Oracle layoffs spark fears of support gaps

31.01.2005
Von Marc L.

Oracle Corp."s layoff and restructuring plans following its acquisition of PeopleSoft Inc. are raising concerns among PeopleSoft customers as the employees they"re used to working with vanish.

Since the US$10.3 billion transaction closed earlier this month, Oracle has revealed plans to lay off 5,000 workers, primarily from PeopleSoft. And although Oracle executives assured customers that about 90 percent of PeopleSoft"s support and development staff would remain to avoid service disruptions, several users said last week that they"re already finding the transition somewhat problematic.

Of 17 users interviewed last week, six were experiencing a negative impact from the layoffs. Three others are in limbo, having had no contact from Oracle, and one is simply wary about the changes in general. The rest said they have been unaffected so far.

The loss of long-time PeopleSoft staffers was the most serious problem the users had encountered.

"We"ve found that the more our representative knows about us and the applications we are utilizing, the better the rep has served us," said Dave Richards, CIO and treasurer at Great Falls, Mont.-based Pacific Steel and Recycling Inc.

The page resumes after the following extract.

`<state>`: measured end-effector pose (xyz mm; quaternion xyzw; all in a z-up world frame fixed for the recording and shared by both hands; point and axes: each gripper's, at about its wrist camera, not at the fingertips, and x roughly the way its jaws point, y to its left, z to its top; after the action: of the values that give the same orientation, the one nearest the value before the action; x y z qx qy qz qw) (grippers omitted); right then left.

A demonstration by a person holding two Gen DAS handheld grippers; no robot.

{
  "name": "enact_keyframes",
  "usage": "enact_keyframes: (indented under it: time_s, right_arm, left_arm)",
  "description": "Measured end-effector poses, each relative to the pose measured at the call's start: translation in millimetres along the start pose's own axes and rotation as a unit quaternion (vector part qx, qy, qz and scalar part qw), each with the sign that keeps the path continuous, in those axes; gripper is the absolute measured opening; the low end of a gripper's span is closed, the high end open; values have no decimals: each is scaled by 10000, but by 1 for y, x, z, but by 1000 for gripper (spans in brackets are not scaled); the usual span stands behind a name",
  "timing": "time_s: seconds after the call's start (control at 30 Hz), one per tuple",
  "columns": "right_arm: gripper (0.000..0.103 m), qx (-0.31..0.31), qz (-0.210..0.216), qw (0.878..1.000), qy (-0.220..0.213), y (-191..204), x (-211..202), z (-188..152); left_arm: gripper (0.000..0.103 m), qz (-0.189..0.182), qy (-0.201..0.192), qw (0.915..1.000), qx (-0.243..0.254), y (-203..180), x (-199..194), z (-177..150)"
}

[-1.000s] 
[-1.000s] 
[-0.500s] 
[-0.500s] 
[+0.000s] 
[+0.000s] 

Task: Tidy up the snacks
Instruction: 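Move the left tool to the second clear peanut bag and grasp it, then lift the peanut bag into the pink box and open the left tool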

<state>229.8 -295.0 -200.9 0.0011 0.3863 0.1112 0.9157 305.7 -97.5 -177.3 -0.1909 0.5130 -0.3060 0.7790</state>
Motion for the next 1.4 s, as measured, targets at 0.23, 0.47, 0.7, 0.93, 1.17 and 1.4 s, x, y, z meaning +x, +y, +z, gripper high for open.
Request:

The company runs PeopleSoft"s EnterpriseOne ERP software and has just lost its account rep -- someone who had spent time at Pacific Steel"s headquarters to learn about the business and the software used, Richards said. "When a new rep comes in, we will have to start this process all over."

Facing disruption

Richards isn"t the only one facing disruption. After it lost a key PeopleSoft marketing representative at the same time that top PeopleSoft executives left, Palmer, Alaska-based Matanuska Telephone Association Inc. put a planned upgrade from PeopleSoft World to EnterpriseOne on hold, said business systems analyst Gary Riley.

The company is now "waiting for the smoke to clear and our executives to have a better comfort level," he said. "We are waiting when we need to be moving forward."

Other customers said that their future with Oracle remains in question.

Agri Beef Co. in Boise, Idaho, hasn"t had much communication with Oracle during the past month, aside from a series of e-mails announcing "another farewell from another PeopleSoft friend," said Casey McMullen, director of information systems. "My in-box is full of "Farewell, it"s been nice working with you" e-mails."

The beef supplier runs Enterprise financial applications, and McMullen said PeopleSoft had sent a team in to study his business before that implementation.

"Those people worked shoulder to shoulder with us, above and beyond the call of duty to forge a long-lasting business relationship," he said. "Now those people are pretty much gone." McMullen said he isn"t sure whether he will continue using Oracle to support his applications.

Oracle officials declined to comment for this story, pointing to public statements the company has already made about the layoffs.

The decimation of PeopleSoft"s upper echelon has been something of an issue at Denver-based staffing company Remy Corp., a PeopleSoft Enterprise customer.

The departure of such highly placed PeopleSoft executives as President Phil Wilmington and Chief Financial Officer Kevin Parker has led to "a little bit of worry," said Andrew Albarelle, principal executive officer at Remy.

Albarelle, who is generally upbeat about the merger, is waiting to be assigned a new high-level executive sponsor from Oracle -- something he expects to happen in the next month.

That customers are already feeling the pain of a personnel transition is no surprise, said David Dobrin, an analyst at Cambridge, Mass.-based consultancy B2B Analysts Inc.

With the layoffs of an estimated 52 percent of PeopleSoft"s employees -- many of them with customer-facing jobs in consulting or presales -- Dobrin said he doesn"t know whether Oracle can deliver on the promises of continued support to its new installed base.